You can find Jim Mora’s interview here:

http://www.radionz.co.nz/national/programmes/afternoons/20131213

Sunday 8 May 2016

Be bold be brave

I feel truly privileged to have the opportunity to once more be a part of the Hornby community. It is a great community filled with amazing people. It won't be my normal habit to use this blog to repeat what I say in assemblies, but my first senior assembly contained the essential message that I hope will be the hallmark of my time at Hornby High School.

In my mihi on Monday 2 May I included the following saying:
Korihi te manu  
Takiri mai i te ata  
Ka ao, ka ao, ka awatea  
Tihei  Mauri Ora! 

Which translates as:

The bird sings
The morning has dawned
The day has broken
Behold there is Life!

I want to read you one of my favourite poems.
The Road Not Taken
BY ROBERT FROST
       
Two roads diverged in a yellow wood,
And sorry I could not travel both
And be one traveler, long I stood
And looked down one as far as I could
To where it bent in the undergrowth;

Then took the other, as just as fair,
And having perhaps the better claim,
Because it was grassy and wanted wear;
Though as for that the passing there
Had worn them really about the same,

And both that morning equally lay
In leaves no step had trodden black.
Oh, I kept the first for another day!
Yet knowing how way leads on to way,
I doubted if I should ever come back.

I shall be telling this with a sigh
Somewhere ages and ages hence:
Two roads diverged in a wood, and I—
I took the one less traveled by,
And that has made all the difference.


Why did I choose to read that? 

The thing that many of us fear is not that we are powerless, but that we are powerful beyond our wildest imaginings. 

Know that you have the power to make any change that this world needs and that the only way that you will make the changes the world needs is by taking that path less travelled. Dare to be different, dare to challenge everything around you. Ask why why why!!

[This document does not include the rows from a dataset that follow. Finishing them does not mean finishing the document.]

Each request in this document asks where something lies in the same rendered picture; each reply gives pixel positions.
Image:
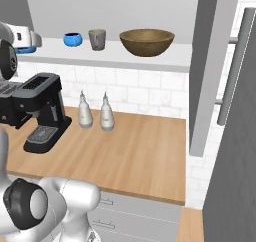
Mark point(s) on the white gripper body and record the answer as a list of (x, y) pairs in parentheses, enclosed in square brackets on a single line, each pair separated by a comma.
[(35, 39)]

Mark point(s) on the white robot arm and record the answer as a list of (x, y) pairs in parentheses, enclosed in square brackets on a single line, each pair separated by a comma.
[(74, 199)]

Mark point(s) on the dark grey cabinet door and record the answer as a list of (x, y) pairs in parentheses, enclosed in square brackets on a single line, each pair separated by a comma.
[(236, 172)]

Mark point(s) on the small blue bowl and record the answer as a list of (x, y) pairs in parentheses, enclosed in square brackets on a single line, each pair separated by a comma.
[(25, 50), (72, 40)]

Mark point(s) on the grey cup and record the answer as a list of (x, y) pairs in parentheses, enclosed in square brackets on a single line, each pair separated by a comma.
[(97, 40)]

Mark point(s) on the black coffee machine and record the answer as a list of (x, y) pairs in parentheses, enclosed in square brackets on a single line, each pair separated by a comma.
[(45, 102)]

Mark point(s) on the white grey bottle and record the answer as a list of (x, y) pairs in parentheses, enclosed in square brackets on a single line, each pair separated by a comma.
[(107, 116), (85, 114)]

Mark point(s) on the brown wooden bowl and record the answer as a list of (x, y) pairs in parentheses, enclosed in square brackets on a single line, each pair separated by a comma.
[(146, 44)]

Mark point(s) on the grey drawer front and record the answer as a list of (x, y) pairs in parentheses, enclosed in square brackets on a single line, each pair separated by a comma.
[(140, 227), (146, 204)]

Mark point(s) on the grey wall cabinet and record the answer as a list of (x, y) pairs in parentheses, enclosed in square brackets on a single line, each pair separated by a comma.
[(110, 9)]

I am challenging you to be bold, be brave, be amazing.  They say that one definition of insanity is doing the same thing and expecting a different result. To change the world for the better you have to do things differently, to take the path less travelled. 

If I had any criticism of you at all it is that you don’t see how truly talented and powerful you are. Aspire to big things, know that you have the talent. Find something in the world that excites you, or something that makes you angry, and set out to change it. Don’t accept no, don’t accept second best, strive for excellence.